**WORK REQUIRED**
Count lines, not occurrences: report how many lines in the records hold the string "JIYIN", and nothing else.

[Dataset entries]
--------------------------------------------------
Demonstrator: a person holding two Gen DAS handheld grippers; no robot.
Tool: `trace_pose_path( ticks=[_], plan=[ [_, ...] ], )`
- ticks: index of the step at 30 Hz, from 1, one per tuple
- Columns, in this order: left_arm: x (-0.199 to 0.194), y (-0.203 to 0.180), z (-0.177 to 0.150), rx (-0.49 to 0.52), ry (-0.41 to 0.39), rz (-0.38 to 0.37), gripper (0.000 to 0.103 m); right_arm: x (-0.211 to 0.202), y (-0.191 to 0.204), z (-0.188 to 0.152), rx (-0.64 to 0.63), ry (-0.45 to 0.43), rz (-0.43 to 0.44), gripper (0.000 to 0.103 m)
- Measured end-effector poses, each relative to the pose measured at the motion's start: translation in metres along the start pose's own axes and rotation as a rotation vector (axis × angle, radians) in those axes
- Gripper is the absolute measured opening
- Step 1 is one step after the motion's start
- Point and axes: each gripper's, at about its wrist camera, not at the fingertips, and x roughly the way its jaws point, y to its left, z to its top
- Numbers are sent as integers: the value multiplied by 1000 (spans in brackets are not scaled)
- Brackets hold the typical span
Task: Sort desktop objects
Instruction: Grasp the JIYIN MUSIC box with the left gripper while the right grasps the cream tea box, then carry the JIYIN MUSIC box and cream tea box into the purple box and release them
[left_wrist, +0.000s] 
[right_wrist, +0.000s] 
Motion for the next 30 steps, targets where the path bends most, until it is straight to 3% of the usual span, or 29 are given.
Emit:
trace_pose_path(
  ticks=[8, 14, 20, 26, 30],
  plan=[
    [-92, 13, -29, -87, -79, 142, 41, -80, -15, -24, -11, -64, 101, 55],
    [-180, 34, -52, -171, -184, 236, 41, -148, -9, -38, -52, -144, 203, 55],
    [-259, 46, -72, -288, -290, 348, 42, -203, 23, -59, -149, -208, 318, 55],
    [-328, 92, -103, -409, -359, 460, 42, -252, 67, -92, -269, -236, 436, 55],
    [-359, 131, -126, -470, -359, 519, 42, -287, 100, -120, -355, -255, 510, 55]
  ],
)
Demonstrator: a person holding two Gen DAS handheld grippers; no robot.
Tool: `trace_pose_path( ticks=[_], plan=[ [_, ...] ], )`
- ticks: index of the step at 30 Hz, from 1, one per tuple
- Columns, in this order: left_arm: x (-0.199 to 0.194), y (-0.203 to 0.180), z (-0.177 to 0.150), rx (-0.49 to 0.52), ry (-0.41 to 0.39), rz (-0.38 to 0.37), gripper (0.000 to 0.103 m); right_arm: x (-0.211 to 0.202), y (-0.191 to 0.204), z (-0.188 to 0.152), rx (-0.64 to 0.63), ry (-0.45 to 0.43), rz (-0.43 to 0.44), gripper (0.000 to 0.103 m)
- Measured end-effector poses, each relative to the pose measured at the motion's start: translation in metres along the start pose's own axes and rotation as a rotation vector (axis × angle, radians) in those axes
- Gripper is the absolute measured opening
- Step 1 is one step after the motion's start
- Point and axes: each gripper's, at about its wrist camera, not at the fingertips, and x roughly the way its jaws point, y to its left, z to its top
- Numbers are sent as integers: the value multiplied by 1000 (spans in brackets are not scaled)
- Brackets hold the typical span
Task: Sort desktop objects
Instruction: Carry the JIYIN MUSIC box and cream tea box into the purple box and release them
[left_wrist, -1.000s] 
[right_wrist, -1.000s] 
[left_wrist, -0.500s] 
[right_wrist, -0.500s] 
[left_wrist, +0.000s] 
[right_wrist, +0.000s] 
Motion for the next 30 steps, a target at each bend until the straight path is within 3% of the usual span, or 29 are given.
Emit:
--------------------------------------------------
**RESPONSE AREA**
2